Here is a clean example without any further tricks. I changed the imported TMC API files to pass the device object, and added a userdata
pointer to the object. The callback looks like this now:
void tmc2130_readWriteArray(TMC2130TypeDef *tmc2130, uint8_t *data, size_t length) {
SPIClass *spi = (SPIClass *)tmc2130->userdata;
spi->beginTransaction(SPISettings(4000000, MSBFIRST, SPI_MODE3));
digitalWrite(tmc2130->config->channel, LOW);
spi->transfer(data, length);
digitalWrite(tmc2130->config->channel, HIGH);
spi->endTransaction();
}
The C++ constructor assigns the SPI object directly to the userdata
field, and the callback can reach it (or anything else the user code would assign here):
constexpr V2Stepper(const Config &conf, SPIClass *spi, uint8_t pin_select, uint8_t pin_step) :
config(conf),
_pin_select(pin_select),
_pin_step(pin_step),
_tmc2130({.device = {.userdata = spi}}) {}
https://github.com/versioduo/V2Stepper/blob/master/src/tmc/ic/TMC2130/TMC2130.c#L13 https://github.com/versioduo/V2Stepper/blob/master/src/tmc/ic/TMC2130/TMC2130.h#L23 https://github.com/versioduo/V2Stepper/blob/master/src/V2Stepper.cpp#L5 https://github.com/versioduo/V2Stepper/blob/master/src/V2Stepper.h#L35
Thanks for the proof-of-concept.
We will test out your proposed change in a separate branch for one chip. Seeing as your code is using the TMC2130 i'd say we will use that one so you will be able to try out the changed API.
Since the changes will most likely break API compatibility we want to bundle them with other improvements that also break backwards compatibility. Alongside such an update we will get proper documentation going, so expect it to be a while before these changes are pushed to master.
(I think i should be able to get to this by next week. I'll write updates in this issue)
The suggested changes to the API are available in the API_Revision branch. The suggested changes of issue #11 will be tried out in that branch as well.
Great. Thanks a lot.
I've imported the new files and updated the code which calls the new API. It works all fine and looks good.
https://github.com/versioduo/V2Stepper/blob/master/src/Driver.cpp#L5 https://github.com/versioduo/V2Stepper/blob/master/src/V2Stepper.h#L14
I'm happy with this the outcome of this change. We will however wait with rolling this out for all boards until we have evaluated some other backwards-incompatible changes.

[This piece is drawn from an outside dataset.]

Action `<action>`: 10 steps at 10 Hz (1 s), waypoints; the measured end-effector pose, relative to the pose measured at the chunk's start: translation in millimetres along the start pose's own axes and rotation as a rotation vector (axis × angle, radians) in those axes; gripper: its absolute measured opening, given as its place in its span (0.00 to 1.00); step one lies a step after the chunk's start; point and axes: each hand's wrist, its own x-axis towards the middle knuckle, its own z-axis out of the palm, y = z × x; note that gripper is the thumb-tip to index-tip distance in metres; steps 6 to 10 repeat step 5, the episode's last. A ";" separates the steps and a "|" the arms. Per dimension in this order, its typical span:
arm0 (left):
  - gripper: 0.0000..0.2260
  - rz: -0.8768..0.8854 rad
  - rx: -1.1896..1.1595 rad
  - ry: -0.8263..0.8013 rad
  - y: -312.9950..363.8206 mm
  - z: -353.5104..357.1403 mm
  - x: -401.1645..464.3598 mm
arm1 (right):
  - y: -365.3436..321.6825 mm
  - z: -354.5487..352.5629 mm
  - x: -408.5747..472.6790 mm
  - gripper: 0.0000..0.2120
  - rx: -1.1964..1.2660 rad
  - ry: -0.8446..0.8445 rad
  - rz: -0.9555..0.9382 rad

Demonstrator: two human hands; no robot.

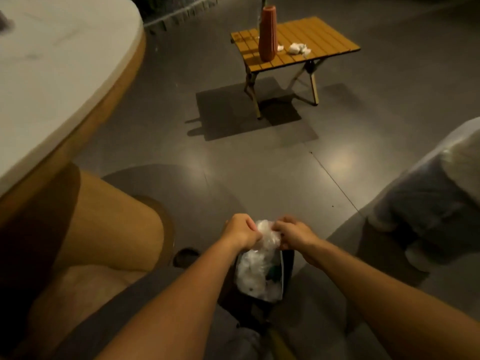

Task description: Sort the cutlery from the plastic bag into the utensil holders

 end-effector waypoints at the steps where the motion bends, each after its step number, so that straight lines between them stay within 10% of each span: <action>1: 0.08 -0.001 0.106 -0.013 -23.6 19.8 11.4 | 27.5 5.7 20.8 0.12 -0.319 0.037 -0.088; 5: 0.17 0.089 0.948 -0.560 -62.3 49.3 16.6 | 61.8 35.7 57.3 0.23 -1.556 -0.237 -0.346; 10: 0.17 0.089 0.948 -0.560 -62.3 49.3 16.6 | 61.8 35.7 57.3 0.23 -1.556 -0.237 -0.346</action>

I'm leaving this issue open for now until the rollout starts
The platform glue currently looks like this:
Could it be changed to carry the device object instead of just the
uint8_t
? I want to support multiple SPI buses, and it's a bit awkward to need to maintain an entirely separate mapping of objects tochannel
numbers, just because the object is lost a single call earlier in the chain to this function. The channel number is easily reachable from the object, so everything would work the same way; just without losing this information.I copied the API files without any modifications to this driver: https://github.com/versioduo/V2Stepper/blob/master/src/V2Stepper.cpp#L3
Apart from this issue, I'm happy, and everything seems to work as expected. Thanks!